Action item
When you transcribe the listing, keep each line exact and drop the pictures.

Given information

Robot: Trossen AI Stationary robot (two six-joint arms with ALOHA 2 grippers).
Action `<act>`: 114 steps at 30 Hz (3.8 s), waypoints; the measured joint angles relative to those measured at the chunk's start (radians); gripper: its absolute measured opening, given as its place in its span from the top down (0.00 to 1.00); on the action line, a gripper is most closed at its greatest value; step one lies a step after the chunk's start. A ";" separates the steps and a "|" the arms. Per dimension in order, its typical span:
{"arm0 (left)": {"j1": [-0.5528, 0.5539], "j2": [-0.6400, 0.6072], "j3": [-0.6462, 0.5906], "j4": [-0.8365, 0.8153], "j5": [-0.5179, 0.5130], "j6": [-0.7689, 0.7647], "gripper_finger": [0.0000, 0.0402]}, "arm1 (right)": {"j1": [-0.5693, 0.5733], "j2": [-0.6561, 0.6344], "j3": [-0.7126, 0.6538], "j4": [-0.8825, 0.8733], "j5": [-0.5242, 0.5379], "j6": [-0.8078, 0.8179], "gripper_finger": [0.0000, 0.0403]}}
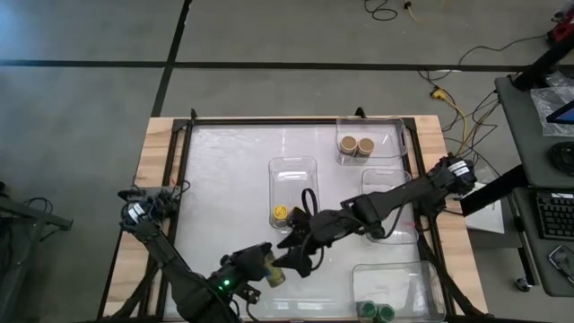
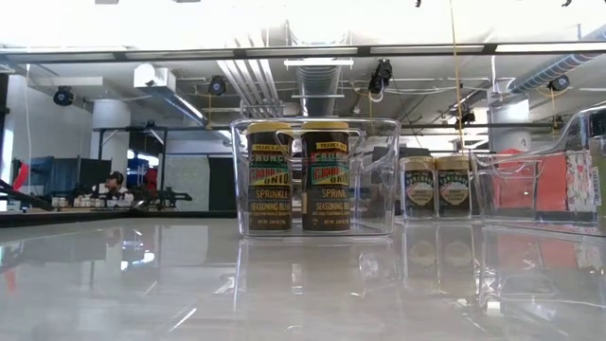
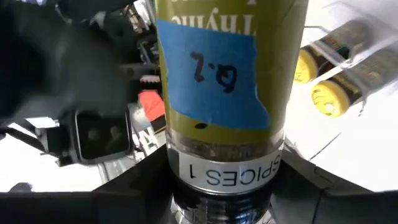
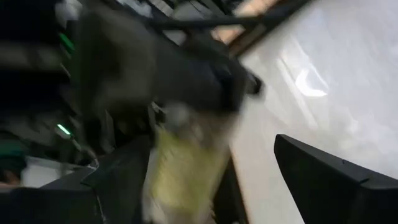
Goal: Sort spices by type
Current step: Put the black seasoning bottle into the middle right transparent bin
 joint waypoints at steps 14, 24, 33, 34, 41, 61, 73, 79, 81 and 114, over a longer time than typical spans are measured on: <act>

Written answer
Robot: Trossen AI Stationary robot (two six-joint arms with ALOHA 2 grippers).
Action `<act>`: 114 steps at 30 Hz (3.8 s), waypoints; the measured joint angles relative to those measured at the chunk's start (radians); gripper: its absolute measured opening, given as its place in its span from the top down (0.00 to 1.00); on the action line, a gripper is most closed at its greatest value; step one lies a step after the chunk's start. A ";" separates the steps and a "|" the arms. Per dimension in order, its typical span:
{"arm0 (left)": {"j1": [-0.5528, 0.5539], "j2": [-0.6400, 0.6072], "j3": [-0.6462, 0.5906], "j4": [-0.8365, 0.8153], "j5": [-0.5179, 0.5130], "j6": [-0.7689, 0.7647], "gripper_finger": [0.0000, 0.0402]}, "arm1 (right)": {"j1": [-0.5693, 0.5733], "j2": [-0.6561, 0.6344], "j3": [-0.7126, 0.6538], "j4": [-0.8825, 0.8733], "j5": [-0.5242, 0.5379], "j6": [-0.8078, 0.8179], "gripper_finger": [0.0000, 0.0403]}}
Goal: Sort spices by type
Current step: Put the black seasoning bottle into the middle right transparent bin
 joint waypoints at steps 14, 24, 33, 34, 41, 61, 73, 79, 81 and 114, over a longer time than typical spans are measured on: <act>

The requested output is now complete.